Os comentários geraram uma nota de repúdio do Grupo Feminista de São Gabriel, formado durante o 1º ESABE – Estudos Abertos: Política, Sociedade e Economia, projeto de estudos abertos voltado para a comunidade gabrielense, organizado pela Unipampa. O grupo reúne mulheres de 18 e 25 anos.

Leia trechos da nota: “O Grupo feminista de São Gabriel vem por meio desse, repudiar veementemente os comentários ofensivos as vítimas de estupro, principalmente aos casos ocorridos em São Gabriel, visto que esse tipo de discurso reforça a naturalização do estupro e culpabilização da vítima.

Comentários preconcebidos insultando o comportamento, a índole ou a moral de quem sofre o abuso prejudicam, não somente a vítima em questão, causando constrangimento, humilhação, culpa e vergonha, mas inúmeras outras pessoas que estejam sofrendo algum tipo de abuso sexual ou psicológico. Tais comentários apenas reforçam a premissa equivocada de que os homens não conseguiriam controlar seus apetites sexuais e as mulheres seriam responsáveis por provocá-los. Além disso, são extremamente nocivos à sociedade, pois podem gerar uma cultura de alienação, onde mais mulheres serão silenciadas ao sofrer algum tipo de abuso”.

“Também não podemos naturalizar a atitude do estuprador. O estupro de vulnerável é um ato repugnante, onde a culpa é 100% do estuprador, não havendo justificativa para tal ato.

Por fim, salientamos que comentários na internet que manifestem caráter ofensivo, intolerante que ferem a honra e a dignidade de outra pessoa podem ser denunciados como violação dos direitos humanos”.

A escritora vê a situação como um problema cultural. “Vamos chamar as coisas pelos nomes que elas têm. Estupro. Não é se aproveitar; é estupro mesmo.

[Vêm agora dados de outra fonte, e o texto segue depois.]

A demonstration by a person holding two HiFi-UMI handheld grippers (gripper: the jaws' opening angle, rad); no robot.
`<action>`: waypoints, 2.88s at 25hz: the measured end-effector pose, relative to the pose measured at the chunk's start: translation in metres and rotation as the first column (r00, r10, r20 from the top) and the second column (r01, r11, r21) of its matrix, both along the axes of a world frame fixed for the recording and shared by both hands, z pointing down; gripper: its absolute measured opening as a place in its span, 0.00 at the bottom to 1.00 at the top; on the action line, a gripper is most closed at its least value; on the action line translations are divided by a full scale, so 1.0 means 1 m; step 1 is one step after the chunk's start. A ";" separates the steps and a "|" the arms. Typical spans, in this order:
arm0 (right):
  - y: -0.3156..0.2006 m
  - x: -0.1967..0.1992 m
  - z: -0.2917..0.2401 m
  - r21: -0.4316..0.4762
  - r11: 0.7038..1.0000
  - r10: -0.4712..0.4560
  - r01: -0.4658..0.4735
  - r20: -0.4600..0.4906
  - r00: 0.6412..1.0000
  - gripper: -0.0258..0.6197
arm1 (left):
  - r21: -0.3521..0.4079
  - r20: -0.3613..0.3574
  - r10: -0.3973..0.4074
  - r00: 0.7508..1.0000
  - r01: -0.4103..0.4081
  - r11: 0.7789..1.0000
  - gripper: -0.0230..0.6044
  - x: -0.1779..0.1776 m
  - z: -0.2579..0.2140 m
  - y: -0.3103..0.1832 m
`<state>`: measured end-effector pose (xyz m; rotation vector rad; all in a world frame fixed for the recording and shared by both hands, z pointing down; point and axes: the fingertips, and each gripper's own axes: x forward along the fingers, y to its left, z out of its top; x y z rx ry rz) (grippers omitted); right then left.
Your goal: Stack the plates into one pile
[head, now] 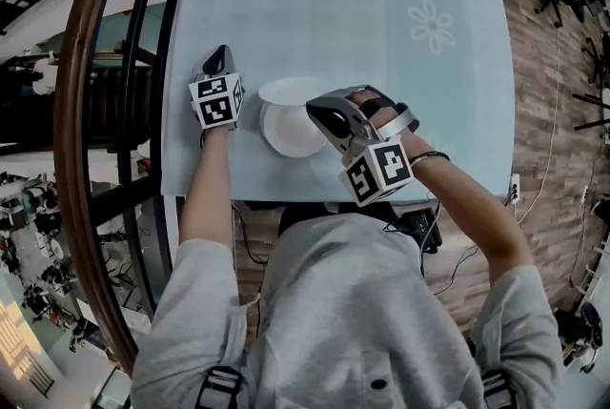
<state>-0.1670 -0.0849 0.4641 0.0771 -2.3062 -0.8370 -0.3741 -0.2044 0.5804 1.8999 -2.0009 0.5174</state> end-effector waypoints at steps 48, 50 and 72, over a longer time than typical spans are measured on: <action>0.066 0.096 -0.008 -0.524 0.842 0.259 -0.130 0.179 0.949 0.21 | 0.223 -0.176 0.059 0.983 -0.019 0.975 0.06 0.150 -0.146 0.217; 0.074 0.131 -0.029 -0.549 0.822 0.323 -0.153 0.228 0.918 0.11 | 0.216 -0.205 0.040 0.978 0.006 0.976 0.06 0.178 -0.157 0.229; 0.109 0.350 -0.114 -0.618 0.649 0.757 -0.443 0.469 0.455 0.10 | 0.320 -0.002 0.086 0.996 -0.081 0.944 0.06 0.337 -0.244 0.313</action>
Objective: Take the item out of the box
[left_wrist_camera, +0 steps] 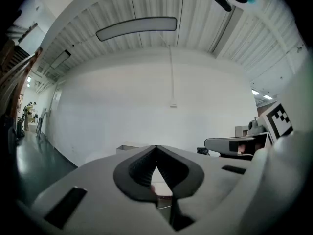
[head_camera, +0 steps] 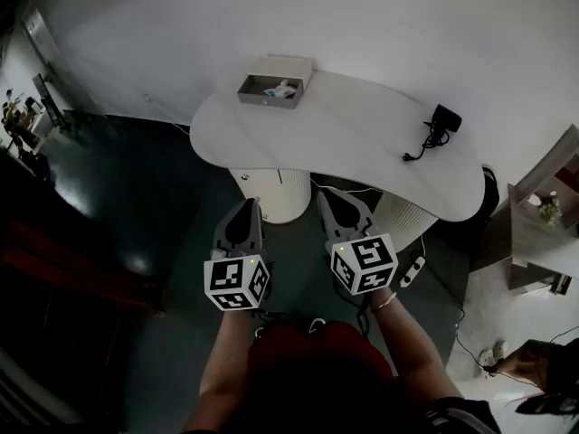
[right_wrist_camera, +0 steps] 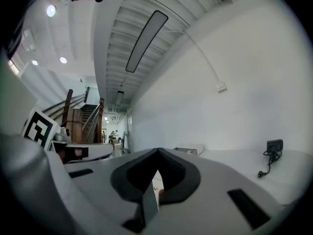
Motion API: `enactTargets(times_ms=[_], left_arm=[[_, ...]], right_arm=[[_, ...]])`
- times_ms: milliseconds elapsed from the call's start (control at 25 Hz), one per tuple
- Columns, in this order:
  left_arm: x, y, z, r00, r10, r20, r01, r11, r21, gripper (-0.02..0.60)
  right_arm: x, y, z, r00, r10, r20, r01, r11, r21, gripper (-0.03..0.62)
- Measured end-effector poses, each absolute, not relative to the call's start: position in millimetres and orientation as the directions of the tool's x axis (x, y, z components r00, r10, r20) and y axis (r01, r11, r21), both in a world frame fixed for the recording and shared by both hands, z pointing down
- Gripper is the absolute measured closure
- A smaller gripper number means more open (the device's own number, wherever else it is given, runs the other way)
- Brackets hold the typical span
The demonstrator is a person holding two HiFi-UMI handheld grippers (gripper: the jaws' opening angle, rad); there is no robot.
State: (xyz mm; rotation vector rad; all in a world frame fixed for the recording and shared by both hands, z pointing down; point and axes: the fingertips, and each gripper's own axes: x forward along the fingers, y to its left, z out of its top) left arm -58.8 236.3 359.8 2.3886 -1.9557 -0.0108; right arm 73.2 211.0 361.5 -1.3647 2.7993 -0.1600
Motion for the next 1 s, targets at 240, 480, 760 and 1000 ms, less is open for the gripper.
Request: enactTargets(times_ms=[240,480,760,1000], left_arm=[[-50.9,244.6,359.2,0.211,-0.977,0.041,-0.977,-0.208,0.050,0.560],[-48.1,244.7,358.8,0.208,-0.977,0.050,-0.978,-0.206,0.041,0.560],[-42.8,239.4,350.9,0.198,-0.980,0.034,-0.980,-0.197,0.023,0.560],[-42.7,221.1,350.4,0.204,-0.978,0.041,-0.979,-0.203,0.014,0.560]], right_arm=[[78.2,220.7,358.0,-0.621,-0.784,-0.002,-0.775,0.615,-0.144,0.580],[83.2,219.5,355.8,-0.617,-0.787,-0.019,-0.780,0.614,-0.124,0.580],[93.6,207.2,355.1,-0.588,-0.808,-0.019,-0.799,0.585,-0.142,0.580],[95.9,194.3,358.5,-0.579,-0.815,0.000,-0.806,0.573,-0.146,0.580]])
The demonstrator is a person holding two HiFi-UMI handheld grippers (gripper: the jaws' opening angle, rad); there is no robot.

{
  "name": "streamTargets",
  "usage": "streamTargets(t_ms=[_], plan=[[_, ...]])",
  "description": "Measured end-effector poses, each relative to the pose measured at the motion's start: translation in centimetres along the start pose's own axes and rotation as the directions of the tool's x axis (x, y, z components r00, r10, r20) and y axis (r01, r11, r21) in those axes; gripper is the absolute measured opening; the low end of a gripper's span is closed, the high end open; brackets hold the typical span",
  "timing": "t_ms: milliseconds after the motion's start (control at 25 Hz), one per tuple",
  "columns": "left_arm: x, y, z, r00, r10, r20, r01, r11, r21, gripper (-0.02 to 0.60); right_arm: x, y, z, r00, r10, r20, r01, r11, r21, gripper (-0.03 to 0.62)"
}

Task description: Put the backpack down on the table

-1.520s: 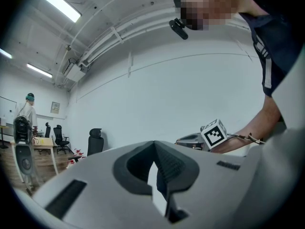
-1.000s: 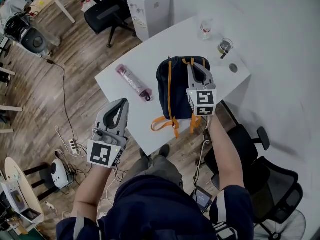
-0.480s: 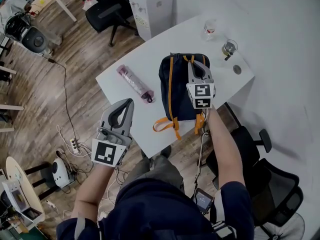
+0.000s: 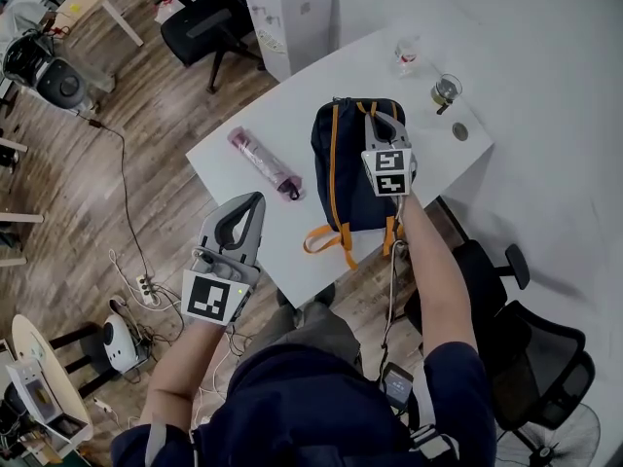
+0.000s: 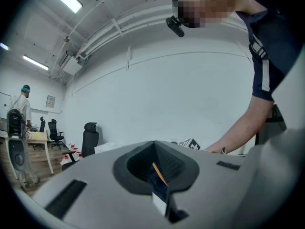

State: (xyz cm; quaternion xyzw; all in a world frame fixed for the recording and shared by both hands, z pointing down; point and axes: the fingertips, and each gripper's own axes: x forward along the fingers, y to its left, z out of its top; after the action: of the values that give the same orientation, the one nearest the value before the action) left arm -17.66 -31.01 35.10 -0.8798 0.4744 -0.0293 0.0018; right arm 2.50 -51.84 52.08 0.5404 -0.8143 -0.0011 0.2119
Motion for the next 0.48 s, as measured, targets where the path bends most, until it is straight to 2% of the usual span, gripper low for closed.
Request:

Estupro não é apenas ser atacada por um homem estranho, saído das sombras, no caminho de volta para casa. É todo tipo de violência sexual contra a mulher. Os homens precisam aprender a não estuprar, pois os números mostram que esse é um problema cultural, e não uma doença isolada praticada por alguns poucos monstros”.

Em junho deste ano, a Comissão de Seguridade Social e Família da Câmara dos Deputados aprovou proposta que aumenta a pena mínima de oito para 10 anos de reclusão nos casos de estupro de menores de 14 anos ou de pessoas doentes ou com deficiência física, mental ou intelectual – a pena máxima é mantida em 15 anos. A proposta foi encaminhada para a Comissão de Constituição e Justiça e de Cidadania.